Morando nesta cidade pequena, onde todos se conhecem, quem sabe este menino que salvei não estude com meu filho e tornem-se grandes amigos? Assim, através dos olhos dele verei meu filho se formando na faculdade que ele escolher, e saberão que o abraço que este amigo lhe der, quando desta ocasião, será como se eu o estivesse abraçando. Incluí o sacerdote entre os que deviam ser salvos, por achar que, ao homem é essencial conhecer a palavra de Deus e sei que ele difundirá o evangelho entre as pessoas. A decisão que tomei foi muito difícil e vai entristecê-la, minha querida, mas quero que entendas que jamais ficaria em paz comigo mesmo se tomasse o lugar de qualquer uma destas pessoas, as quais serão salvas. Espero que um dia meu filho entenda este meu gesto extremo de amor e seja um homem de verdade, e que em seu coração habite o amor a Deus e ao próximo. Que Deus ilumine e abençoe a todos, trazendo muita felicidade e amor. Quanto a mim, partirei tranquilo por ter feito o que minha consciência ordenou. Adeus."

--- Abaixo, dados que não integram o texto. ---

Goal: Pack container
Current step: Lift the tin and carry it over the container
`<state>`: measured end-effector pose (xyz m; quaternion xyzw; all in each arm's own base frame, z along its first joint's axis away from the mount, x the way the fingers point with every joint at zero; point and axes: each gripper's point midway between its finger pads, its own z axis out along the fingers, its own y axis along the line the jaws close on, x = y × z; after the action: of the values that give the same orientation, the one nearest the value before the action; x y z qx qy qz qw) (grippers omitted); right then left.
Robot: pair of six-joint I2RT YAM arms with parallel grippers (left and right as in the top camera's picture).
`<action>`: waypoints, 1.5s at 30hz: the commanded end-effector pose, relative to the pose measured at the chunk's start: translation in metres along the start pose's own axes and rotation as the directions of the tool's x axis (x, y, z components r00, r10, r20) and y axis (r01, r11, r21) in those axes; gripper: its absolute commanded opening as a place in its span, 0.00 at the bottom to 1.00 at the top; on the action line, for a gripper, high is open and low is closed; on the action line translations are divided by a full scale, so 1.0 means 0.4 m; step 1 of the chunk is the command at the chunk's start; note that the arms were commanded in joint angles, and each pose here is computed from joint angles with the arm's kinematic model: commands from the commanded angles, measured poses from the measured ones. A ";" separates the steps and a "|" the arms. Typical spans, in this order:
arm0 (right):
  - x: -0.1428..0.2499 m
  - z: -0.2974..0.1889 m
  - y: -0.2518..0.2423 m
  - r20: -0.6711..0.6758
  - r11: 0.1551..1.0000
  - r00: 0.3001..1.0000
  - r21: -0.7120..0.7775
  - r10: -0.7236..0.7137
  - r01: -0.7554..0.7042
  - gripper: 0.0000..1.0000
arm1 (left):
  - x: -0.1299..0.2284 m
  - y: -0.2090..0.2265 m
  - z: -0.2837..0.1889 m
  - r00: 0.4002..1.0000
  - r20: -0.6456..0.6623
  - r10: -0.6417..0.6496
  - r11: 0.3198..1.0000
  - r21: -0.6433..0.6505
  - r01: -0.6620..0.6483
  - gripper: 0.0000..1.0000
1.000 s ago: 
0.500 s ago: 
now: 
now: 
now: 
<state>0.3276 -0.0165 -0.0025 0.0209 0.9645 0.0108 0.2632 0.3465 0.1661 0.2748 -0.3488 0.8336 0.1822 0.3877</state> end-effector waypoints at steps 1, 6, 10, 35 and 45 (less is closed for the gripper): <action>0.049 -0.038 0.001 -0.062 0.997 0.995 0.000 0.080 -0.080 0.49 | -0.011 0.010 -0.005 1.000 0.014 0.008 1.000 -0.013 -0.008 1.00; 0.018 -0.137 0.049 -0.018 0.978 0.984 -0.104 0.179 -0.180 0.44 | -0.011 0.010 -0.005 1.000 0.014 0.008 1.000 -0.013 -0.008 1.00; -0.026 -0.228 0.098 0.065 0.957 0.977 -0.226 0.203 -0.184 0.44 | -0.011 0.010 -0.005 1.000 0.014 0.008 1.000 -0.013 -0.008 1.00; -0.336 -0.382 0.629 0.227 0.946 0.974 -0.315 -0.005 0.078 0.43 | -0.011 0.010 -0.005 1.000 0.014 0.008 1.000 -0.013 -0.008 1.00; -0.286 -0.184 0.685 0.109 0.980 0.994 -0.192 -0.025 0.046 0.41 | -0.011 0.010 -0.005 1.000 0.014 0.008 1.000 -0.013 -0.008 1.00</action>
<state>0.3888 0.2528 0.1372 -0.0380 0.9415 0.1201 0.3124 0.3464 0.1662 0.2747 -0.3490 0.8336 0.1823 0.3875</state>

Quando o sacerdote dobrou a carta e entregou à viúva, todos foram saindo lentamente da praça, mas com certeza a grandeza do gesto do Capitão calara fundo em seus corações, deixando-lhes um exemplo de desprendimento, de amor fraterno, como nunca haviam visto igual.

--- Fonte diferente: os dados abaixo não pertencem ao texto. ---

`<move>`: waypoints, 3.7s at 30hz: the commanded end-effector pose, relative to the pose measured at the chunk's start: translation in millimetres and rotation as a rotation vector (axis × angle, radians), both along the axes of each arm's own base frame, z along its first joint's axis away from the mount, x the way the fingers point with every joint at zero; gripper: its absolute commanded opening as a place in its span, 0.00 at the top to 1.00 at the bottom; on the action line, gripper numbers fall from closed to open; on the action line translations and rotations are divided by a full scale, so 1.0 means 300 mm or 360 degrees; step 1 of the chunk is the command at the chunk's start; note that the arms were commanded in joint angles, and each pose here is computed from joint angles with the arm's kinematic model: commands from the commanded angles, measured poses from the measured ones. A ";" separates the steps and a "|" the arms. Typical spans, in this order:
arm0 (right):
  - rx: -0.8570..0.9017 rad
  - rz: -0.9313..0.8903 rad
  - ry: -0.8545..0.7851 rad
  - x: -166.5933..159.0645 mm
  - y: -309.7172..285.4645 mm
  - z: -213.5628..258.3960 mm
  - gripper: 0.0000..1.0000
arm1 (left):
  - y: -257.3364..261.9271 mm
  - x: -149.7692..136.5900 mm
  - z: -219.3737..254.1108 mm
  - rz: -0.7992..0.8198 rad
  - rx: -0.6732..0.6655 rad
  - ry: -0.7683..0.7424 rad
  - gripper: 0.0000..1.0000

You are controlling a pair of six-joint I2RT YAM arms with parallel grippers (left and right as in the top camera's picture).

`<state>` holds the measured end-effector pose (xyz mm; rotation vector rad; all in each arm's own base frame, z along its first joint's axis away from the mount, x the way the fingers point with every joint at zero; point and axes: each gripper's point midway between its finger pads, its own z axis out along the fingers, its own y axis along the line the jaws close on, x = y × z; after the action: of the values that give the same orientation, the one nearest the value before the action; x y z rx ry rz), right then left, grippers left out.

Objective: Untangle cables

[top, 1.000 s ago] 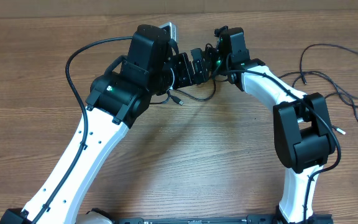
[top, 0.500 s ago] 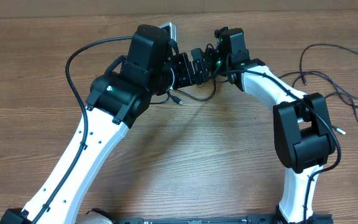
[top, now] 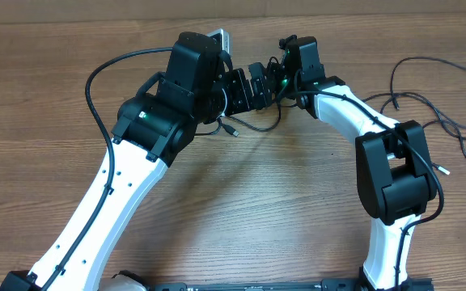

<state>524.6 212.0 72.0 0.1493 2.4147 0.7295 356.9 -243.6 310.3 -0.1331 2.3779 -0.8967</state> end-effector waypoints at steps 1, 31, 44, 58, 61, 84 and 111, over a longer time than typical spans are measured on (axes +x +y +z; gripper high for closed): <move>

O Capitão naufragara seus sonhos juntamente com o navio e seus tripulantes, mas fizera emergir do coração daquelas pessoas da
pequena cidadezinha, sentimentos de fé e esperança e a certeza de que, a bordo de um navio conduzido por um capitão assim, não haveria nada a temer, dada a magnitude, a bondade e a coragem que ele demonstrara e assim, através do relato daquela trágica história, cada um pode rever e reafirmar seus conceitos de amor a Deus e ao próximo.

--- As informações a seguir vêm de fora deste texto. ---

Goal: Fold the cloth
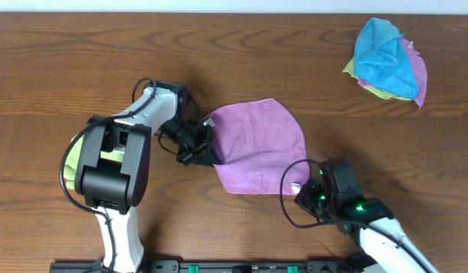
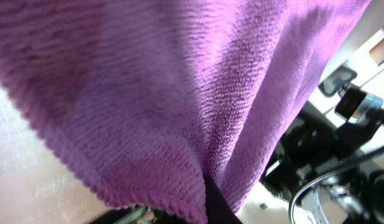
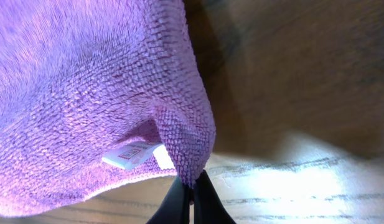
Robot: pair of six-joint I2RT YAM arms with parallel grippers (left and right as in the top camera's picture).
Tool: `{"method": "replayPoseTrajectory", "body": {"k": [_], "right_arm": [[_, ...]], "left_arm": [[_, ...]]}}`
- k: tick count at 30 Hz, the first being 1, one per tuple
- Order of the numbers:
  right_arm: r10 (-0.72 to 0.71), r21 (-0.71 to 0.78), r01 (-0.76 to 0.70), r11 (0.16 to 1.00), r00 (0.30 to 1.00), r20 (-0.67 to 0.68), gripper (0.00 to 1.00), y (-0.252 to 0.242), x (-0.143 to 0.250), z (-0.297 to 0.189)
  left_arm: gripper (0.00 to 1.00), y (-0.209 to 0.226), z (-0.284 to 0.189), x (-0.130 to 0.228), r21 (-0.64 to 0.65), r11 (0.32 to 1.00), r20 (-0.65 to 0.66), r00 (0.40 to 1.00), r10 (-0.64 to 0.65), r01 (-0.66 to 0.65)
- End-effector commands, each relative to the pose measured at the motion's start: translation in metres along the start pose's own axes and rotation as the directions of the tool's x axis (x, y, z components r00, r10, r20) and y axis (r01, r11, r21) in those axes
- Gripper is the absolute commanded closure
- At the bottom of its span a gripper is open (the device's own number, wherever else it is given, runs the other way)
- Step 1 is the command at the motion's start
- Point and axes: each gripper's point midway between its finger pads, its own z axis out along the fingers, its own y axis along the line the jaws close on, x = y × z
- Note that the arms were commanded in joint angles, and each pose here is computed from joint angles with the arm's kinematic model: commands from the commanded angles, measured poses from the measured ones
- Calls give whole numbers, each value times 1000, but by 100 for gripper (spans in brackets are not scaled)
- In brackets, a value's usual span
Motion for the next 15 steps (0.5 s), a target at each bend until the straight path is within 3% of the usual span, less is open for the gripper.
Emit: {"method": "replayPoseTrajectory", "body": {"k": [1,9,15], "right_arm": [[-13,10,13,1000,1000,11,99,-5,0,-3],[-20,29,20,999,1000,-4,99,-10,4,-4],[-28,25,28,999,1000,-1,99,-8,3,-4]], "left_arm": [[94,5,2,7,-8,999,-39,998,53,-54],[93,28,-2,32,-130,989,-129,990,50,-67],[75,44,-10,58,-216,973,-229,973,24,-75]]}}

***Este conto foi baseado numa redação escolar escrita por meu filho Vithor, a qual além da nota máxima, rendeu-lhe homenagens
de seus professores, em especial o professor de literatura, Elson André.. Meus agradecimentos ao professor Elson pelo incentivo
e crédito que dispensa ao meu filho, excedendo muitas vezes sua função de mestre e revelando-se amigo e orientador. E parabéns
meu filho querido, que por vontade do bom Deus, é uma pessoa linda, iluminada e generosa e, com certeza, poderia perfeitamente
ser o protagonista deste conto. Te amo para sempre.